■ **Task requirements**: Find each line below containing the word "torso" and copy it.

■ **Information supplied**:
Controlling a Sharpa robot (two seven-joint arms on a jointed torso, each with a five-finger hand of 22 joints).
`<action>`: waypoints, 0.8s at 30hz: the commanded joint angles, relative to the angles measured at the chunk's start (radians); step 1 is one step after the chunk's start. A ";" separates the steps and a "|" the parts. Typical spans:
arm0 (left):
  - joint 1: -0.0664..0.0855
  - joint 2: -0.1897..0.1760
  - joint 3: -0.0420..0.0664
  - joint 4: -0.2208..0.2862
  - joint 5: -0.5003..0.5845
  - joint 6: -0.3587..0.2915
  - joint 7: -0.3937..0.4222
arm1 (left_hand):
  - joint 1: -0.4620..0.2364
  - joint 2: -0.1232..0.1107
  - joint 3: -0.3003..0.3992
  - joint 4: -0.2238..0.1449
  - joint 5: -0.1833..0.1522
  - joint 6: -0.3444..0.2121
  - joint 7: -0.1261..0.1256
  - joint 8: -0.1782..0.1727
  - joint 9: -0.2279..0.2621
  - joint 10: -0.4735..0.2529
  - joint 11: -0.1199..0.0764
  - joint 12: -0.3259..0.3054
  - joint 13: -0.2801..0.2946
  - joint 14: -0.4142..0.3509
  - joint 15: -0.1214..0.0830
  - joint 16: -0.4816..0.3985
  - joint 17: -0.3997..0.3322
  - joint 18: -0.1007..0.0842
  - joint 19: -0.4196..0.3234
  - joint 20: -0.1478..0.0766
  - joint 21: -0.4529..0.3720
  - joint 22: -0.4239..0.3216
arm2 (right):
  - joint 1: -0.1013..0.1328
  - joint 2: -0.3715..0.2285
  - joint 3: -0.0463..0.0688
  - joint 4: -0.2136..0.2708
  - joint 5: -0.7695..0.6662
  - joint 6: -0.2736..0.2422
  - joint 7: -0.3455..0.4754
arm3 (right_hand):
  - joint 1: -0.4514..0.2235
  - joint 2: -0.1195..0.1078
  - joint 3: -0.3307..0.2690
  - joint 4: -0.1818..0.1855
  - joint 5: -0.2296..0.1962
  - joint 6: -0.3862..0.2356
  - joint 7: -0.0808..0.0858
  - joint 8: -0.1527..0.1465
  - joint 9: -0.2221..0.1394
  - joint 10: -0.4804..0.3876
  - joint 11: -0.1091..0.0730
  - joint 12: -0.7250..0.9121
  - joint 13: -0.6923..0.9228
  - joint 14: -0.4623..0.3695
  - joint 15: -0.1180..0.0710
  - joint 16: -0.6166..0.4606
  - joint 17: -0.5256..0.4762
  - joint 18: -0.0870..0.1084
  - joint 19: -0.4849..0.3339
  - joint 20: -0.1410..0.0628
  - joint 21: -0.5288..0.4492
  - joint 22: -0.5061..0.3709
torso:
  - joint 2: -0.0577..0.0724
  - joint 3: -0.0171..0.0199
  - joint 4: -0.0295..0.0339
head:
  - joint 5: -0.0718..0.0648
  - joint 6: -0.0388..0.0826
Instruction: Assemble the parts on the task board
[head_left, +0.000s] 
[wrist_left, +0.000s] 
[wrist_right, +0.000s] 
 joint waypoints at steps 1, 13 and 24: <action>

■ **Answer to this exercise**:
Controlling a Sharpa robot (two seven-joint arms on a jointed torso, each with a five-finger hand of 22 joints).
torso:

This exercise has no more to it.